The nurses' aides malinger at their station down the hall from the room. My mother keeps insisting she doesn't want to see anyone besides me, and I wonder how I can keep from obsessing about suicide long enough to do whatever she needs. The other people occupying this large room all seem to be in their own microcosms of pain, letting out groans or grunts every so often that would seem to indicate that they're still alive. They've got purple legs, necks held in place by gadgetry that look like bird cages, faces slashed and restitched, with lines of red blood seeping through the bandages where the seams of skin are held together. This whole Dantesque scene, this whole carnival of the damned, is too close a match with my mood.

“Oh, Mommy,” I cry when I finally lean down to kiss her. “Oh, Mommy, what happened to you?” I feel myself gasping the way I would if I were crying, but there are no tears. I rub my eyes instinctively, but they are dry. I wonder if fluoxetine has the same anticholinergic effect as Mellaril, turning off the tear ducts, and I feel so terrible being deprived of my tears at a time like this.

I hug my mother, and she hugs me back weakly, one arm flapping limply on my back like a door with a broken hinge, and she says something like “Hi, sweetheart.”

I don't want to hear about what happened, I don't want one more reason to feel unworthy of my misery in the face of someone who has real reasons to feel terrible, but I know I have to ask. “Mom, are you in terrible pain? Have they given you enough painkillers?” I start to imagine myself momentarily transformed into a valiant person, forced into some heroic scene like Shirley MacLaine in
Terms of Endearment
when she runs out to the nurses, who are indifferently filing their nails, and screams that they
must
give Debra Winger something for her pain
right now.
I imagine myself rising to the occasion.

But it won't be necessary. “Yeah, I'm fine, really I am,” my mother says. She's always been a trouper. She doesn't even like having a Demerol intravenous because she's one of those stoic antidrug people who aren't even comfortable taking aspirin for a headache. She's one of those people—bless their souls—who don't complete the Percodan or codeine prescriptions that they get after surgery. Can we possibly be related?
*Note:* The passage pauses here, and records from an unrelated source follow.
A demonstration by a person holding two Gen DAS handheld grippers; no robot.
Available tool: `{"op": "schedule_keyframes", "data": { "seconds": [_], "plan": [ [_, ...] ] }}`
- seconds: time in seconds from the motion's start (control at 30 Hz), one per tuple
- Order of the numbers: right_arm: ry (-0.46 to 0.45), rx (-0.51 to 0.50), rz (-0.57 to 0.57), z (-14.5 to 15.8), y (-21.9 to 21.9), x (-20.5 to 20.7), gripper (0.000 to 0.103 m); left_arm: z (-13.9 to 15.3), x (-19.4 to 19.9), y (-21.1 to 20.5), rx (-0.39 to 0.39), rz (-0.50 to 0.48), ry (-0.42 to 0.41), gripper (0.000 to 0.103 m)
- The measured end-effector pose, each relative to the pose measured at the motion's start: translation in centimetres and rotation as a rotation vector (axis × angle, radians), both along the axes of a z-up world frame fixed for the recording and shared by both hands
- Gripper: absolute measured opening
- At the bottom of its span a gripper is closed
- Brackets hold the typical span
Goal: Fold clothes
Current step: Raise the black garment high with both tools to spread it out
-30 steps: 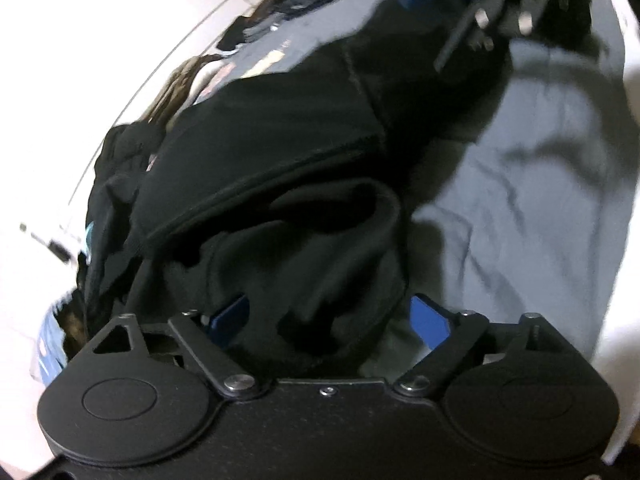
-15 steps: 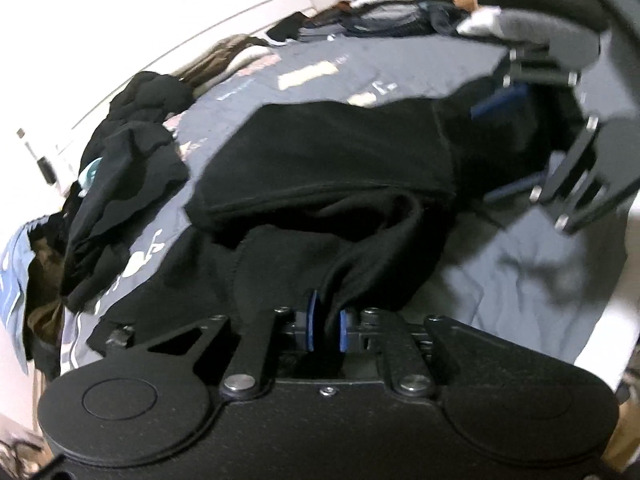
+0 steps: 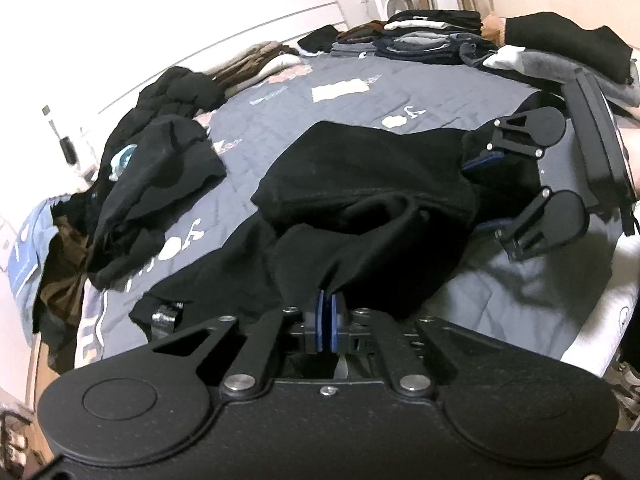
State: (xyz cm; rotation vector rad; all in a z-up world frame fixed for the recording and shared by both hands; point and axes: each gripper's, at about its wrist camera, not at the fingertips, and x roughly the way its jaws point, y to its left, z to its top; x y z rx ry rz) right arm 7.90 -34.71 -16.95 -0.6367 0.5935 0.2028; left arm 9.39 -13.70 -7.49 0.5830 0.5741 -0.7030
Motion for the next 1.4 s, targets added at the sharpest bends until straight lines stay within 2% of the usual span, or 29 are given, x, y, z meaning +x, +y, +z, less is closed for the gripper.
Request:
{"op": "schedule_keyframes", "data": {
  "seconds": [0.03,0.2,0.27,0.3,0.33,0.4,0.43,0.6,0.7,0.77,0.8,0.87,0.97,1.2,1.4],
  "plan": [
    [0.011,0.024,-0.006,0.1,-0.3,0.2,0.044,-0.2,0.0,0.0,0.000,0.003,0.006,0.004],
    [0.010,0.086,-0.039,0.8,-1.6,0.4,0.018,-1.6,0.3,-1.2,-0.023,0.016,0.041,0.007],
    [0.007,0.123,-0.053,1.3,-2.2,0.4,0.016,-2.5,0.7,-1.7,-0.027,0.027,0.057,0.012],
    [0.005,0.141,-0.059,1.5,-2.4,0.4,0.016,-3.0,0.9,-2.1,-0.023,0.031,0.055,0.024],
    [0.004,0.156,-0.063,1.7,-2.7,0.4,0.015,-3.6,0.8,-2.6,-0.006,0.028,0.041,0.041],
    [0.002,0.173,-0.069,2.1,-2.9,0.4,0.015,-4.9,0.3,-3.9,0.038,0.009,-0.005,0.057],
    [0.000,0.182,-0.072,2.2,-3.0,0.4,0.015,-5.5,0.0,-4.6,0.064,-0.009,-0.038,0.060],
    [-0.004,0.235,-0.092,3.3,-3.6,0.4,0.015,-8.6,-1.8,-7.4,0.214,-0.121,-0.228,0.061],
    [-0.016,0.252,-0.102,3.9,-3.9,0.3,0.015,-10.0,-1.5,-8.8,0.267,-0.160,-0.256,0.061],
    [-0.026,0.269,-0.112,4.3,-4.2,0.2,0.015,-10.0,-0.8,-8.9,0.239,-0.150,-0.236,0.036],
    [-0.031,0.279,-0.118,4.6,-4.5,0.2,0.015,-9.7,-0.4,-8.8,0.212,-0.134,-0.214,0.015],
    [-0.045,0.295,-0.130,5.1,-5.0,0.0,0.014,-8.4,0.6,-7.9,0.138,-0.097,-0.153,0.010],
    [-0.079,0.317,-0.152,6.1,-5.9,-0.2,0.014,-6.1,1.2,-6.1,0.102,-0.063,-0.177,0.008],
    [-0.159,0.428,-0.209,10.5,-8.7,-1.4,0.013,2.7,2.6,-0.7,-0.003,0.049,-0.227,0.006],
    [-0.264,0.521,-0.254,15.5,-12.1,-4.2,0.012,8.0,1.3,2.5,-0.028,0.123,-0.309,0.006]
  ]
}}
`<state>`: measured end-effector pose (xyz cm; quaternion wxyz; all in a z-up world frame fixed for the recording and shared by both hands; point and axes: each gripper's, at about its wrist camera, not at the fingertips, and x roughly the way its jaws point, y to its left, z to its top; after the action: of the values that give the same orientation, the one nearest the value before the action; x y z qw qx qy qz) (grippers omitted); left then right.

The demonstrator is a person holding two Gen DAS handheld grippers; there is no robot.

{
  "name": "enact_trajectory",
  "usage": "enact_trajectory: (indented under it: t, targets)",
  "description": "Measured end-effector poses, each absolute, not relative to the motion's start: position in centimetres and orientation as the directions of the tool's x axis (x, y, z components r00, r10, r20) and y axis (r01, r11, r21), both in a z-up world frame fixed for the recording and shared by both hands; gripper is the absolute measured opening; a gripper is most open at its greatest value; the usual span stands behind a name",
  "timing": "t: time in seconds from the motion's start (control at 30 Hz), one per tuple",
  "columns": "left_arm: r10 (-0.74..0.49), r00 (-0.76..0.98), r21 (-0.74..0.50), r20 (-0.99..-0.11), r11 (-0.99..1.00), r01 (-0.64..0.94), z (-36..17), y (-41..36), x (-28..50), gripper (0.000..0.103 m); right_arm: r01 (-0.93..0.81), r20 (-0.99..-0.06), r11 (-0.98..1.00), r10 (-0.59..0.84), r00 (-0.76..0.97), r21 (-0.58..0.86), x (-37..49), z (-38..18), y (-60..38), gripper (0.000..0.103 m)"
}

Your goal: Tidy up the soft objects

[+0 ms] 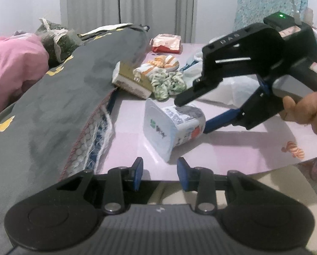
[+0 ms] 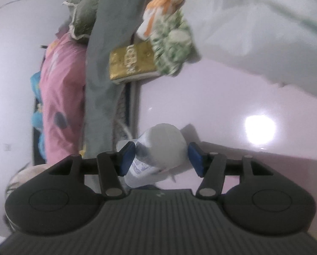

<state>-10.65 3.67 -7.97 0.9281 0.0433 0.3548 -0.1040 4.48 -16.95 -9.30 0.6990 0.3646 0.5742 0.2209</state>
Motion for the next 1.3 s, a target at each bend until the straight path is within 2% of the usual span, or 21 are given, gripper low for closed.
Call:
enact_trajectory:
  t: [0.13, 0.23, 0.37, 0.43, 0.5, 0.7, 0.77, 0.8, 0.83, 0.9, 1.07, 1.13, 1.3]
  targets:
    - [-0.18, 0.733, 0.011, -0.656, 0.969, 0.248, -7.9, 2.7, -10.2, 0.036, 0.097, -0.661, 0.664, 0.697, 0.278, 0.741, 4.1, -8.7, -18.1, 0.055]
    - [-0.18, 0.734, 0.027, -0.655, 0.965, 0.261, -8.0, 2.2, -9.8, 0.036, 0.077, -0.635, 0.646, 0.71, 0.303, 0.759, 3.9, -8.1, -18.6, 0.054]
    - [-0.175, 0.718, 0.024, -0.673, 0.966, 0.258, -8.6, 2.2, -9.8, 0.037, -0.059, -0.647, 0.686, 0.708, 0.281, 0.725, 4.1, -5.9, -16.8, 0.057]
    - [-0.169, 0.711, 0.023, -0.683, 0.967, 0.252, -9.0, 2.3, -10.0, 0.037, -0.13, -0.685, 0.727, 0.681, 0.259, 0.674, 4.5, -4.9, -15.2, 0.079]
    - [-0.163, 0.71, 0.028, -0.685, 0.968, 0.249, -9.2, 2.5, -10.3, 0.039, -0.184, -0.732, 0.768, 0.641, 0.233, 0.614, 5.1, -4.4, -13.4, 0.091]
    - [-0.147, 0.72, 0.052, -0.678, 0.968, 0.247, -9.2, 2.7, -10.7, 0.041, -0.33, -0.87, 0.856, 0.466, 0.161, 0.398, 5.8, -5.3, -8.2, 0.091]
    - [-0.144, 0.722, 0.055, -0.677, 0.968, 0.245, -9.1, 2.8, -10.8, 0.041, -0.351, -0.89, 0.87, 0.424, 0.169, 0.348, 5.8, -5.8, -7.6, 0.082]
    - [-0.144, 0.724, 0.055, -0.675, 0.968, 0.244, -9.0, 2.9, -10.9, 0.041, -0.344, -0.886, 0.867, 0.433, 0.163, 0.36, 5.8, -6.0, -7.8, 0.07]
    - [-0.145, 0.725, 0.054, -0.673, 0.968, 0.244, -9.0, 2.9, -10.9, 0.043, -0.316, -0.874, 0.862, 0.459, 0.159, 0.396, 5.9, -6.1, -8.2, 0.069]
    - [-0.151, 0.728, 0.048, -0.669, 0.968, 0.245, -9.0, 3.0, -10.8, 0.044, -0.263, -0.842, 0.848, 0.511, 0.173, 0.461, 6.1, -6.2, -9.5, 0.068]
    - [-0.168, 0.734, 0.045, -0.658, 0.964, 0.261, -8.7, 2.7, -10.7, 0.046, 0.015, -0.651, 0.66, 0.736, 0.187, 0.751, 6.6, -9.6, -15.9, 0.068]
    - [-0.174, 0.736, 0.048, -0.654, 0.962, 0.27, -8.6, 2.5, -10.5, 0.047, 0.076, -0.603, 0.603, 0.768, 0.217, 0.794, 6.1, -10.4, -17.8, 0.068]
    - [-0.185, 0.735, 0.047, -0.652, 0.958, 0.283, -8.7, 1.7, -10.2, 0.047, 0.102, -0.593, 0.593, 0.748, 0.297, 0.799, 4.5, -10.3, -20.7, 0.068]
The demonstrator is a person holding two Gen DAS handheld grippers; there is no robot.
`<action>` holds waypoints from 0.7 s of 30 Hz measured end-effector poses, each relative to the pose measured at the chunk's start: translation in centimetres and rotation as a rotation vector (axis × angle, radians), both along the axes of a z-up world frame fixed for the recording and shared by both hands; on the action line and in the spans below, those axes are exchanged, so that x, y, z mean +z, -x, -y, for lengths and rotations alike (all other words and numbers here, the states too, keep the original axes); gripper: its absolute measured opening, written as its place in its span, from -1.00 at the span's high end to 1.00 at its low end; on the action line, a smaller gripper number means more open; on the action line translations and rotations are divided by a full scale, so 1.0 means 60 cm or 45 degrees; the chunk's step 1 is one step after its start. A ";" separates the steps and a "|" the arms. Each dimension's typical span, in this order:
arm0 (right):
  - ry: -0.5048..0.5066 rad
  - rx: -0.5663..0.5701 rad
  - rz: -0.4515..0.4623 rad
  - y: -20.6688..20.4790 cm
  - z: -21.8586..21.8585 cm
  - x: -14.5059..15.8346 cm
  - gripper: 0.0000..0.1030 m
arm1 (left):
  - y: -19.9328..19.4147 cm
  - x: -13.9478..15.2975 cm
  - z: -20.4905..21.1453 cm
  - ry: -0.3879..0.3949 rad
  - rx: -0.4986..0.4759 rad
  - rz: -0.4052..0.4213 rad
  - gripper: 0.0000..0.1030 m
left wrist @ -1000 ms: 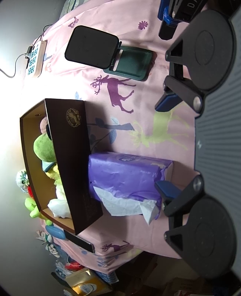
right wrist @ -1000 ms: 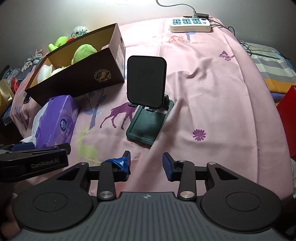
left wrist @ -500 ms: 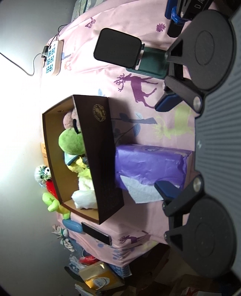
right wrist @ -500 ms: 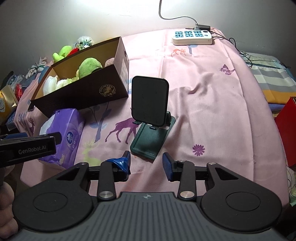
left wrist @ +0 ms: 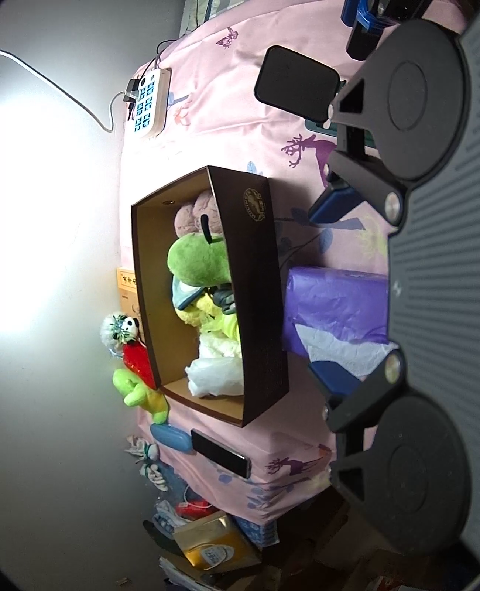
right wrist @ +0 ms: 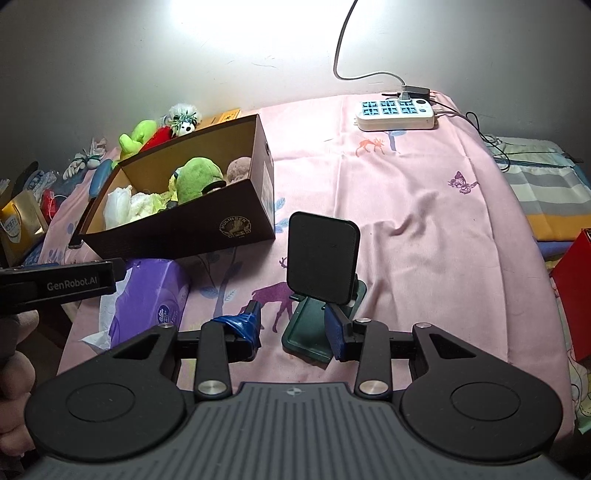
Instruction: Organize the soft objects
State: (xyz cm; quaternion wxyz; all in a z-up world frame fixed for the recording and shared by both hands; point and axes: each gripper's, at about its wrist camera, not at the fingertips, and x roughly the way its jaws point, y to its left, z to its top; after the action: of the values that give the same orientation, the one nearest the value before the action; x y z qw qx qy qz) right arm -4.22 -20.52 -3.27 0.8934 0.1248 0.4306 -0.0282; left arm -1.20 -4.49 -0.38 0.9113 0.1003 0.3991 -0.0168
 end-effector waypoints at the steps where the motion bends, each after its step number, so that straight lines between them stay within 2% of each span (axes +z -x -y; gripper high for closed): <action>1: 0.003 0.000 0.004 -0.003 -0.004 0.003 0.60 | -0.003 0.001 -0.003 0.002 0.001 0.002 -0.56; 21: 0.094 -0.031 0.017 -0.095 -0.091 0.036 0.60 | -0.099 0.022 -0.076 0.031 -0.015 0.012 -0.56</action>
State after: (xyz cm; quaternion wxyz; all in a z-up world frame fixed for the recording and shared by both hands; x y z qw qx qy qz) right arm 1.46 -15.07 -1.12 0.8998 0.0974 0.4219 -0.0542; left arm 4.72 0.09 0.92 0.9141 0.0915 0.3941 -0.0265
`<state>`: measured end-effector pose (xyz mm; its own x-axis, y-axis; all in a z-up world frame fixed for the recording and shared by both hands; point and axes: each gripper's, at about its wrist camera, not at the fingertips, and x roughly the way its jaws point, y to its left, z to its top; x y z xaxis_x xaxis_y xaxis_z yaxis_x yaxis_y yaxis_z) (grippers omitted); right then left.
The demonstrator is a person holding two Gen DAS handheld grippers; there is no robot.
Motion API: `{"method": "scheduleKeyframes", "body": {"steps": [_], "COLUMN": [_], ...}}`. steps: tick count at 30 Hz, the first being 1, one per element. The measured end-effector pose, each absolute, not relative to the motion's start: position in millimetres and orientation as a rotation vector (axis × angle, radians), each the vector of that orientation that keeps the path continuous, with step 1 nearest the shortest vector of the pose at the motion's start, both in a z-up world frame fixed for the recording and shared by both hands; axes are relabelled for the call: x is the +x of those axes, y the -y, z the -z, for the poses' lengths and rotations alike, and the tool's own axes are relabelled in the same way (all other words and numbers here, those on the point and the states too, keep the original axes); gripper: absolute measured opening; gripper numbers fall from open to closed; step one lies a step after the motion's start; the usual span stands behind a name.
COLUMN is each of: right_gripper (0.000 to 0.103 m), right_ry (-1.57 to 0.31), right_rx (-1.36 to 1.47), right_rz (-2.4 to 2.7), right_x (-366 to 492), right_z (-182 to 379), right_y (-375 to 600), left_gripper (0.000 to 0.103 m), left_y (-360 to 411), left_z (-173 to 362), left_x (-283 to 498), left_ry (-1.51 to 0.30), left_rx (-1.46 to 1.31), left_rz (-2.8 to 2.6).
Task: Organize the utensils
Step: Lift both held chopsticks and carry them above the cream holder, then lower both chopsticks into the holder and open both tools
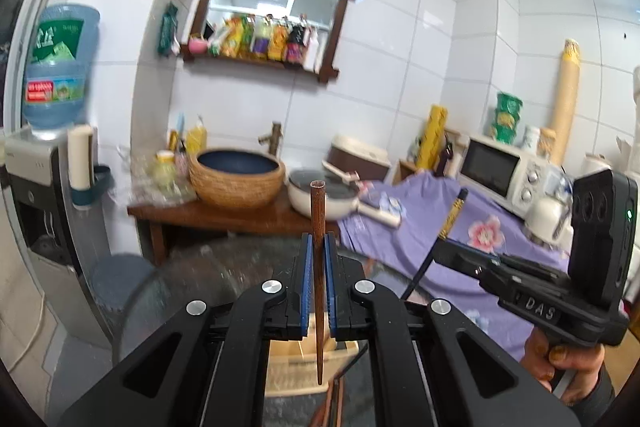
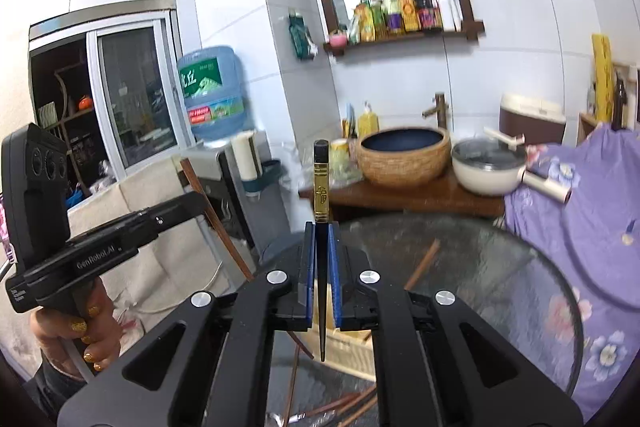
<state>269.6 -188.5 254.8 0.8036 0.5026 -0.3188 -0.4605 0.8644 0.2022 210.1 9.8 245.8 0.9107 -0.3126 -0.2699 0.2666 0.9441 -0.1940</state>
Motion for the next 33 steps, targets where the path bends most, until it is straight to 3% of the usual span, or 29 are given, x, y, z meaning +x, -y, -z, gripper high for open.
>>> {"method": "scheduleKeyframes", "body": {"steps": [7,33], "right_gripper": [0.007,0.007], "right_ry": [-0.334,-0.507], "right_rx": [0.092,0.12], "right_rz": [-0.45,-0.381], "right_x": [296.4,350.9], "right_z": [-261.6,-140.5], "right_y": [176.5,157.0], "left_gripper": [0.006,0.006], "left_y": [-4.6,-9.7], "left_z": [-258.7,-129.5], "left_x": [235.0,302.8], "left_ry": [-0.245,-0.49], "left_rx": [-0.135,-0.178], "left_rz": [0.208,0.149]}}
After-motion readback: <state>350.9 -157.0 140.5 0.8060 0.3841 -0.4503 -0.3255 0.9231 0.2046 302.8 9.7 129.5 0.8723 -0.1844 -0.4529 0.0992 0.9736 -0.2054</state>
She seems to want to sleep, which is good because I am desperate to get out of there. I feel suffocated and helpless. Here she is, in the worst condition she's ever been in, and all I can think is that I am not strong enough to handle this, I will never get through this. I start wishing I had siblings, I wish my mother had a boyfriend or even a best friend she sees regularly who could come help me out, but the only person she really wants to see is me. I feel like her mountain. Only I'm about to have an avalanche.

 

My mother is supposed to leave the hospital Sunday morning and my aunt and grandparents are going to come into the City to welcome her home. This is going to be one of those grotesque family rituals, epitomized in the extreme in movie scenes of parents greeting their G.I. son at the airport, trying not to act shocked as he returns from Vietnam a wheelchair-bound paraplegic. And when the boy has to be carried in and out of the car, when he can't move by himself at all, when he even needs to be accompanied to the bathroom like a little kid for God's sake, everyone must smile and be warm and act happy to see the crippled man who was once such a wrangly, handsome lad, who can now do nothing for himself. So they try to smile, but their expressions betray the truth: They are grossed out.

My mother, no surprise, looks like hell when I wheel her out of Roosevelt Hospital. Her face is still bloated and blown, colorful in decorator neutrals—burgundies, khakis, grays. Because she was wearing her pocketbook New York-
style—the strap across her chest, instead of just balancing on her shoulder, to protect the bag from pickpockets—the mugger had to pull and twist her quite hard to get the thing off. As a result he broke her arm, and she will need to have microsurgery to repair the shattered bone. In the meantime, some of her nerves have been at least temporarily severed, and her right arm may never be completely functional again. She is a lefty, as luck would have it—or perhaps luck is the wrong word—but it's clear to me that she will be pretty helpless for the next few days. And I feel the wave drowning me.